Goal of the exercise →
Leaving the pictures aside, restate all of the data exactly.

Material provided →

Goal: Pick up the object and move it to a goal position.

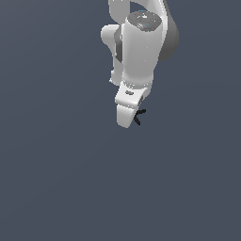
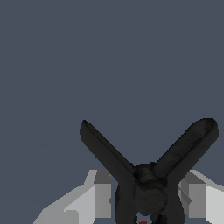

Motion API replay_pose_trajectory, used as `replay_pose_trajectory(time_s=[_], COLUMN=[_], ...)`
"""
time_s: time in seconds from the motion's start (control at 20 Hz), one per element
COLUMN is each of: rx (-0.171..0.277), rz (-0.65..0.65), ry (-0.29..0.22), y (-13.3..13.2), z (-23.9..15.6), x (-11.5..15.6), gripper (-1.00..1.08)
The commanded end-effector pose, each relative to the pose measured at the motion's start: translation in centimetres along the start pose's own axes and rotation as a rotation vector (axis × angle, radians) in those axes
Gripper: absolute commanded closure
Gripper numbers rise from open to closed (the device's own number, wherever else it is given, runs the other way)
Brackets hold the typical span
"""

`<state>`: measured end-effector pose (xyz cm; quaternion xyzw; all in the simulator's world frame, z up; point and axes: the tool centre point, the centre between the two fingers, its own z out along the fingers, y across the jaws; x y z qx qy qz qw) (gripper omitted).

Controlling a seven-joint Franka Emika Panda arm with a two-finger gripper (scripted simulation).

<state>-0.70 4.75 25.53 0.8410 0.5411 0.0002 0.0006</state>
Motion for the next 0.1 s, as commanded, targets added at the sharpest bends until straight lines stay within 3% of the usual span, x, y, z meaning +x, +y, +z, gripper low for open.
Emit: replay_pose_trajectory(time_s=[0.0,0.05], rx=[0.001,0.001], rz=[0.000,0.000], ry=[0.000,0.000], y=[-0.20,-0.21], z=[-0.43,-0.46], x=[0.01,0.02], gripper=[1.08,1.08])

Answer for this exercise →
Goal: Pick up the object and move it to a goal position.


Motion API replay_pose_trajectory, used as `replay_pose_trajectory(time_s=[_], COLUMN=[_], ...)`
"""
time_s: time in seconds from the motion's start (control at 20 Hz), one per element
COLUMN is each of: rx (-0.171..0.277), rz (-0.65..0.65), ry (-0.29..0.22), y (-13.3..13.2), z (-23.9..15.6), x (-11.5..15.6), gripper (-1.00..1.08)
The commanded end-effector pose, each relative to the pose measured at the motion's start: translation in centimetres along the start pose's own axes and rotation as a rotation vector (axis × angle, radians) in those axes
Gripper: absolute commanded closure
Gripper numbers rise from open to closed (the device's own number, wherever else it is given, runs the other way)
Brackets hold the typical span
"""

`<state>`: measured end-effector pose (xyz cm; quaternion xyzw; all in the simulator's world frame, z up; point and axes: the tool centre point, the centre between the two fingers, its own z out along the fingers, y across the jaws; x y z qx qy qz qw) (gripper omitted).

Controlling a seven-joint Franka Emika Panda arm with a two-finger gripper (scripted simulation).

<state>-0.70 4.75 25.53 0.8410 0.5411 0.0002 0.0006</state>
Motion for the next 0.1 s, as commanded, targets added at the sharpest bends until straight lines stay within 3% of the usual span, x, y, z meaning +x, +y, +z, gripper low for open.
Emit: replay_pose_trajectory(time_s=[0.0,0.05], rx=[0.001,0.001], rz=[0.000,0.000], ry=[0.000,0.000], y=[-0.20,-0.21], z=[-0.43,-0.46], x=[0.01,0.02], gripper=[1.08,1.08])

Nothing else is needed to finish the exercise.